这个 kernel 会对同一块输入同时计算两条投影:

  • gate projection,
  • up projection。

随后对 gate projection 施加激活,并与 up projection 相乘:

output = activation(gate_proj(x)) * up_proj(x)

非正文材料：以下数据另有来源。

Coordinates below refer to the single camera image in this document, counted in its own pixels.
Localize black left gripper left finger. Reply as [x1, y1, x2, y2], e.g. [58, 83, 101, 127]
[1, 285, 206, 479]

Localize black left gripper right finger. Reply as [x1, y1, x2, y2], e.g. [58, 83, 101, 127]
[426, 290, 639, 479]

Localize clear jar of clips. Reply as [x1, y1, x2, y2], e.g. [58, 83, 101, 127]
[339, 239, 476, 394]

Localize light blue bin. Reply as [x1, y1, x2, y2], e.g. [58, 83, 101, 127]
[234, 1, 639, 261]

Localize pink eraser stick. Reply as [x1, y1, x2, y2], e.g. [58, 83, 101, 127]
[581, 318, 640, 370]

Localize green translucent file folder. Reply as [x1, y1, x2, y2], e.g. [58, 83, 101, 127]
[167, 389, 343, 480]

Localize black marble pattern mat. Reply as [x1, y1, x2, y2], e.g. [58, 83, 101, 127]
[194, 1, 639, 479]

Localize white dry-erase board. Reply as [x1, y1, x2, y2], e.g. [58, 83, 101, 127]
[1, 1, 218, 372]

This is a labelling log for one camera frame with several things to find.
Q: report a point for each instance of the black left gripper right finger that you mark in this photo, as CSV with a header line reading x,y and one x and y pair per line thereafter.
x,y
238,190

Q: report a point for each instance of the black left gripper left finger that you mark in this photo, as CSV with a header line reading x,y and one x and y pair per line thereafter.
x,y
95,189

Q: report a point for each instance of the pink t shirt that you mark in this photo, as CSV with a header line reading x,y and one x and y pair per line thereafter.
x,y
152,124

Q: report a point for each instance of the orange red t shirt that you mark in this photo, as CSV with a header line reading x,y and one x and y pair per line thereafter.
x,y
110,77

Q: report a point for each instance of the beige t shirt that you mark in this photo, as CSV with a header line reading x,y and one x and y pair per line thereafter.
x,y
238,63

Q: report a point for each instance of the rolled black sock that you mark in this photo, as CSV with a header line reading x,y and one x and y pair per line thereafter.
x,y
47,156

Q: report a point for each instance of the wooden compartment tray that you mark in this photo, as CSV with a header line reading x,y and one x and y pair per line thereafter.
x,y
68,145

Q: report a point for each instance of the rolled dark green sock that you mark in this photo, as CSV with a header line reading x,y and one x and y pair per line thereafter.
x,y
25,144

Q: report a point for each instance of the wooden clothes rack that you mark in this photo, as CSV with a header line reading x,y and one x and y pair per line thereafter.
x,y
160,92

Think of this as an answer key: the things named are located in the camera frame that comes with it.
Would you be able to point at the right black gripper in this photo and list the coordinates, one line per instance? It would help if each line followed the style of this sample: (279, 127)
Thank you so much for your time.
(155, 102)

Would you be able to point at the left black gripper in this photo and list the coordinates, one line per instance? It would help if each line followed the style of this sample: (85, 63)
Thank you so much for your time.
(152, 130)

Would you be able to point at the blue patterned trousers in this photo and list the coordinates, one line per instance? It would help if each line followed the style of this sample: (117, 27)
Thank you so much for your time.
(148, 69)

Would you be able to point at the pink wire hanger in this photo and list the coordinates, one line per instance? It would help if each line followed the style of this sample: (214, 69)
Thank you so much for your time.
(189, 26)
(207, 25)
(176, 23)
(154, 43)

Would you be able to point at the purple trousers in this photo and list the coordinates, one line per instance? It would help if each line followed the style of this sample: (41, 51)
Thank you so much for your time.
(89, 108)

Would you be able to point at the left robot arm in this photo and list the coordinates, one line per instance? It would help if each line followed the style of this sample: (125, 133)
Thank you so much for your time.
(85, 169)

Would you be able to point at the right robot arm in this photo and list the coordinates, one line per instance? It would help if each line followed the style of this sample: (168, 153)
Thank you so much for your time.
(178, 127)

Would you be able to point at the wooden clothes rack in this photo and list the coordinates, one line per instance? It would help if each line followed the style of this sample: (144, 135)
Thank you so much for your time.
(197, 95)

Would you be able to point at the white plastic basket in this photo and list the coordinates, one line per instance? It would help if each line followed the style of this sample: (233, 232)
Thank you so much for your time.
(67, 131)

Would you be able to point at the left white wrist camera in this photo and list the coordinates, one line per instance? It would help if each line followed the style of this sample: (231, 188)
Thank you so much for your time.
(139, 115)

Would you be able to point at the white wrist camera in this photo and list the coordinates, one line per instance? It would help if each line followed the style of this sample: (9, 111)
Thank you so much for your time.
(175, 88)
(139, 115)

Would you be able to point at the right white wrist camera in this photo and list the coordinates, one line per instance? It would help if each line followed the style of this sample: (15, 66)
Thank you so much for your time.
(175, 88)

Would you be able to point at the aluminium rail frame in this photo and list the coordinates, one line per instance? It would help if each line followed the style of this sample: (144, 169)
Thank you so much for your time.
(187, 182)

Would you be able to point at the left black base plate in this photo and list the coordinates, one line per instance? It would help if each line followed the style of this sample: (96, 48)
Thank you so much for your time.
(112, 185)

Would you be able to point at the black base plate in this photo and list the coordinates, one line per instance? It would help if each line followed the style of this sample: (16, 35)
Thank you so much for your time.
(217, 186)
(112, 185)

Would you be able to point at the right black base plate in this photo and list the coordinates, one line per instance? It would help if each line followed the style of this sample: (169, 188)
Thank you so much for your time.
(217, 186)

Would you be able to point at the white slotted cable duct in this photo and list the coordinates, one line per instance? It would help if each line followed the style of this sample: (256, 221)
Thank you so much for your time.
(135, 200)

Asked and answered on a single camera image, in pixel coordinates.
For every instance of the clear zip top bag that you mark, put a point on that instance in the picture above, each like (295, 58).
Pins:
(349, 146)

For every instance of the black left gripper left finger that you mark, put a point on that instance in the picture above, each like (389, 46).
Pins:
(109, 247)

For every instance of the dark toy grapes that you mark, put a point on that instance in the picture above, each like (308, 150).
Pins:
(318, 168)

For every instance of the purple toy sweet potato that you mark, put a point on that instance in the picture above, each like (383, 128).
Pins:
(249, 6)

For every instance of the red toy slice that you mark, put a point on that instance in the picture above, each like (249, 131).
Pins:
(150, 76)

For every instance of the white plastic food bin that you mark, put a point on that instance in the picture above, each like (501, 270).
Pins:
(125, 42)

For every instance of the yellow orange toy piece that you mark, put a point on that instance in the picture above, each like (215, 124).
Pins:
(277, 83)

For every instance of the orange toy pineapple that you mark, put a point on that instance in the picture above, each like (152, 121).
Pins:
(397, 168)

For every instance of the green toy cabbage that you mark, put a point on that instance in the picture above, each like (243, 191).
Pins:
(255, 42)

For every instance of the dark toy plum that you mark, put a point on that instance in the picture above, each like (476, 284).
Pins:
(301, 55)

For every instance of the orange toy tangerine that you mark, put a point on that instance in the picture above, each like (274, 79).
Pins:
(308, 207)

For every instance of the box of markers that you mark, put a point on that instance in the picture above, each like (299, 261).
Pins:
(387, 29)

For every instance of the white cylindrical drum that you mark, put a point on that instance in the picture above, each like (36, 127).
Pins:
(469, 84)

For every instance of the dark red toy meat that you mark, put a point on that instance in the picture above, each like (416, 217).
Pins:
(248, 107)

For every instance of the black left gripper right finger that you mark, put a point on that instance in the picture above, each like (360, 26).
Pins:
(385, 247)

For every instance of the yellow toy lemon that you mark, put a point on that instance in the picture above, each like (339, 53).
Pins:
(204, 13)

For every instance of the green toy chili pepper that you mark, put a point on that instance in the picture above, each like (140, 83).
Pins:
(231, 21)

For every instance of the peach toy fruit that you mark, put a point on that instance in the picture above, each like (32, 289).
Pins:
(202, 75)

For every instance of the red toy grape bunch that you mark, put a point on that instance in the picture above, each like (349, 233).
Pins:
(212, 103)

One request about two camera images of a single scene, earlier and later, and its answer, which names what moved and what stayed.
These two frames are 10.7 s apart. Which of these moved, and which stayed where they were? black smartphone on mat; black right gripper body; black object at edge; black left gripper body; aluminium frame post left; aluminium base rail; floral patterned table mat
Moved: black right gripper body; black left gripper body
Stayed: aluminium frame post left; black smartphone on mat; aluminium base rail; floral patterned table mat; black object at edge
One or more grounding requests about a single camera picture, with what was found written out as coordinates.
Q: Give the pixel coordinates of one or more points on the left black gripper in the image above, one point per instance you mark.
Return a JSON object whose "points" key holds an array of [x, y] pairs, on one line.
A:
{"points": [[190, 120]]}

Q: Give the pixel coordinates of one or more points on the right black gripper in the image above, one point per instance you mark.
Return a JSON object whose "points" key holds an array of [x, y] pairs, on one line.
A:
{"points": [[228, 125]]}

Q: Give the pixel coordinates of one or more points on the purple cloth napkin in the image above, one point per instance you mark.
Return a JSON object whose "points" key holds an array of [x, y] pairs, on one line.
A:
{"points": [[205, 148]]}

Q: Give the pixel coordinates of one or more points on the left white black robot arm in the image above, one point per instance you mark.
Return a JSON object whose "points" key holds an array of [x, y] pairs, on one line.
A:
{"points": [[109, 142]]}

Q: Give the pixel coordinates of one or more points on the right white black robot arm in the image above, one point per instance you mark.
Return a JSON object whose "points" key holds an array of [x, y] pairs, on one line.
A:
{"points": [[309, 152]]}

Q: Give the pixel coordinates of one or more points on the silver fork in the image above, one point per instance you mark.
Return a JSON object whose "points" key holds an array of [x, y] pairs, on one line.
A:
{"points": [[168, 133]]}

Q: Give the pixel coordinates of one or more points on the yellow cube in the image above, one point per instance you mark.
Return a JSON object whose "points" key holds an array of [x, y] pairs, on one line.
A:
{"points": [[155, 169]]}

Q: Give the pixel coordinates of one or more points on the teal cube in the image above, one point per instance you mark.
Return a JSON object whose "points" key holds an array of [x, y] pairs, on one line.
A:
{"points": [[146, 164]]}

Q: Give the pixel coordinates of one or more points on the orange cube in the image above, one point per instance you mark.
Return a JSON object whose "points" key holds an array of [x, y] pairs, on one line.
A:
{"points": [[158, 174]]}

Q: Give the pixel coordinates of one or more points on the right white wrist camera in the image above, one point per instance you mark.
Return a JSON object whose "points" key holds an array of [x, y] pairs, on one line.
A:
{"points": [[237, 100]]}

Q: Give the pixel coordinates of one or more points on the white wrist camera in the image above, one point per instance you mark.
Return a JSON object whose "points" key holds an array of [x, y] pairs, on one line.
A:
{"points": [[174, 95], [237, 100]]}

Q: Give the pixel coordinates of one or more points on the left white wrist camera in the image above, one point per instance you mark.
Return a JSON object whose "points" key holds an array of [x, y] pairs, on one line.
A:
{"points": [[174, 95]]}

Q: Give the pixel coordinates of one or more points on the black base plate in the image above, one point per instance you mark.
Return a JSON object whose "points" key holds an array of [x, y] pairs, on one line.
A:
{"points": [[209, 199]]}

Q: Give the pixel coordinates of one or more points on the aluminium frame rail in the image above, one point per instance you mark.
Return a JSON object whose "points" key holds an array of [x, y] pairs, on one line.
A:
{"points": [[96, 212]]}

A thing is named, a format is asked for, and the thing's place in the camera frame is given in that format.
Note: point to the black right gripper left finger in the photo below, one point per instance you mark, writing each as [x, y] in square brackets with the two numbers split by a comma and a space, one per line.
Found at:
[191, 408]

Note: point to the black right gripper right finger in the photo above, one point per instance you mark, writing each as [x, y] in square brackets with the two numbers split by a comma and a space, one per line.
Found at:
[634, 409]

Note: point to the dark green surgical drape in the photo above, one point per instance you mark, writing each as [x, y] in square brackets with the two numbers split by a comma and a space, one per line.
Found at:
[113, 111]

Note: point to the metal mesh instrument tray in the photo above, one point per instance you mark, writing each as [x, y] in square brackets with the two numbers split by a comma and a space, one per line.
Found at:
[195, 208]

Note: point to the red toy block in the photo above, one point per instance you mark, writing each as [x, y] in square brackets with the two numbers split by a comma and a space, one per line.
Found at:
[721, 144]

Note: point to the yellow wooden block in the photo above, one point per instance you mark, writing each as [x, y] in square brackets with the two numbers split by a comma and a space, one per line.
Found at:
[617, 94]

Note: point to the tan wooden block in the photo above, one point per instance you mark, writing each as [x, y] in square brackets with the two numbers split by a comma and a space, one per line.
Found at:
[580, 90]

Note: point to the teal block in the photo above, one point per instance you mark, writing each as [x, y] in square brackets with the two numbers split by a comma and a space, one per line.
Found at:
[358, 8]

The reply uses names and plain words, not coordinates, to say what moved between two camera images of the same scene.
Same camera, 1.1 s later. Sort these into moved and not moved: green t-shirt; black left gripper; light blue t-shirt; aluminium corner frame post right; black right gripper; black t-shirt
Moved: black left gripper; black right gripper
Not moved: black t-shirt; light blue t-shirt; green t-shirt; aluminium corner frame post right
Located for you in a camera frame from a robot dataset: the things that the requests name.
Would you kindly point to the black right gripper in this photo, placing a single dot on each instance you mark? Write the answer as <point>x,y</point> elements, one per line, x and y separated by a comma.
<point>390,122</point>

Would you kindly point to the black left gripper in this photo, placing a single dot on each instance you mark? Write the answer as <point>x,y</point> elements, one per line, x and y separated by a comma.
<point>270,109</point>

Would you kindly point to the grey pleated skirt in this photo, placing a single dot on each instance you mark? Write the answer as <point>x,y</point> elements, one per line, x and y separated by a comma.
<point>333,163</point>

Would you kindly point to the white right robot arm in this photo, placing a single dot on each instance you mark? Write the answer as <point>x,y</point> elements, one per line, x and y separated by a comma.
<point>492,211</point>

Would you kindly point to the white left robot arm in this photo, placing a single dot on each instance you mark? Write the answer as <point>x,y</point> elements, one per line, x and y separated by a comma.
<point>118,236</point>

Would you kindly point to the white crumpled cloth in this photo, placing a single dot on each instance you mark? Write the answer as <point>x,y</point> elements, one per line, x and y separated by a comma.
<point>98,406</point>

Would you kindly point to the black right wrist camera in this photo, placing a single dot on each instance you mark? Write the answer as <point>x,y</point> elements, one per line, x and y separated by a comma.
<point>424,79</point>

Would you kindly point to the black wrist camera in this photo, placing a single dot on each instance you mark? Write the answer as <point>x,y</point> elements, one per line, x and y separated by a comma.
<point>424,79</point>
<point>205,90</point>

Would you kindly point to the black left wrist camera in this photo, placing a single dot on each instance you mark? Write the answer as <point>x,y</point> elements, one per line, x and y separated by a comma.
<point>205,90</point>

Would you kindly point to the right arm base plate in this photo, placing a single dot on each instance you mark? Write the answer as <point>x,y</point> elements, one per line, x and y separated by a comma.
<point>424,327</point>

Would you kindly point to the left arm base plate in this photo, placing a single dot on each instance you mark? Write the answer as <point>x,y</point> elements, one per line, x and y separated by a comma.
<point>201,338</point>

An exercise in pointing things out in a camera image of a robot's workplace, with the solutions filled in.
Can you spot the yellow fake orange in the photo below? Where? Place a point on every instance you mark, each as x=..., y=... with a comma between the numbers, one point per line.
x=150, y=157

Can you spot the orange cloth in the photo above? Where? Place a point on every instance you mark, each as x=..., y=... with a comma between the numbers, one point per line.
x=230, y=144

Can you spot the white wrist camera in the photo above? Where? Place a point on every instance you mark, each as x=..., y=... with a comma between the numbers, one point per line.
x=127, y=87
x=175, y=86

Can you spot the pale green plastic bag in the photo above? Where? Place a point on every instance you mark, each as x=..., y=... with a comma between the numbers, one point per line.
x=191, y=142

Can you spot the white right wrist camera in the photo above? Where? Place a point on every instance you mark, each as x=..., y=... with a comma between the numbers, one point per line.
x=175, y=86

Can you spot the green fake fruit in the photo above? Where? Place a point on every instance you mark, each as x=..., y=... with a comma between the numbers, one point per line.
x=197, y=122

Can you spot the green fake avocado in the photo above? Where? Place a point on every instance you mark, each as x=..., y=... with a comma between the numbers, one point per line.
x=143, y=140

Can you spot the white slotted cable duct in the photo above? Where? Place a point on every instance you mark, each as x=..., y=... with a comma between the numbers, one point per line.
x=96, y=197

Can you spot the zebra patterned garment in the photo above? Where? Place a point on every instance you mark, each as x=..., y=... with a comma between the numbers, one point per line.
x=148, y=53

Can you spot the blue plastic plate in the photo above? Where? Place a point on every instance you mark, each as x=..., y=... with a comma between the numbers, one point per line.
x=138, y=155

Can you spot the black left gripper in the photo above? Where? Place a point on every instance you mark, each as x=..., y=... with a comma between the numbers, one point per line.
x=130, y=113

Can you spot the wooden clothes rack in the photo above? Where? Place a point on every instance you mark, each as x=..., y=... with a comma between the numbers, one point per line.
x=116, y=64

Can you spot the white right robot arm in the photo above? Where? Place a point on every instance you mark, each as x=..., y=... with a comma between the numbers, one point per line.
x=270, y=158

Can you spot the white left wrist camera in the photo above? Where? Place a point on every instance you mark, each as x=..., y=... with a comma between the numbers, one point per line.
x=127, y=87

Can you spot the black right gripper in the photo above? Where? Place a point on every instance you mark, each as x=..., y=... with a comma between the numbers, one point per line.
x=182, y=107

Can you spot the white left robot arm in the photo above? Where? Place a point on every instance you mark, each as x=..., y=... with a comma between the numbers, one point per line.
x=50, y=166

这样就把投影与激活的工作收敛到一次 launch 中,而不是拆成多个操作。

fp8_gemm

GEMM kernel 使用的是仓库自定义的 FP8 兼容表示:

  • 数据以 uint8 存储,
  • scale 来自显式标量张量,
  • 用 FP32 做累加,
  • 输出走半精度路径。

代码里还采用了 grouped output tile 排布,以改善 cache locality。

分块启发式

当前 Python launcher 主要根据问题规模做启发式 block 选择,而不是每次调用时在线自动调优。

例如:

  • 大矩阵选择更大的 tile,
  • 当 reduction 维度较小时选择更小的 BLOCK_K
  • Gated MLP 当前实现使用较固定的 tile 参数。

这样做的好处是运行路径更小、更稳定,而更复杂的配置搜索则交给通用 autotuner 层。

为什么 reference 实现很重要

每个 kernel 模块都同时保留了 PyTorch reference 实现,这很关键,因为它提供了:

  • 正确性对照基线,
  • 更容易阅读的数学实现,
  • benchmark 验证所需的参考输出。

仓库强调的不只是“快”,而是“可验证地快”。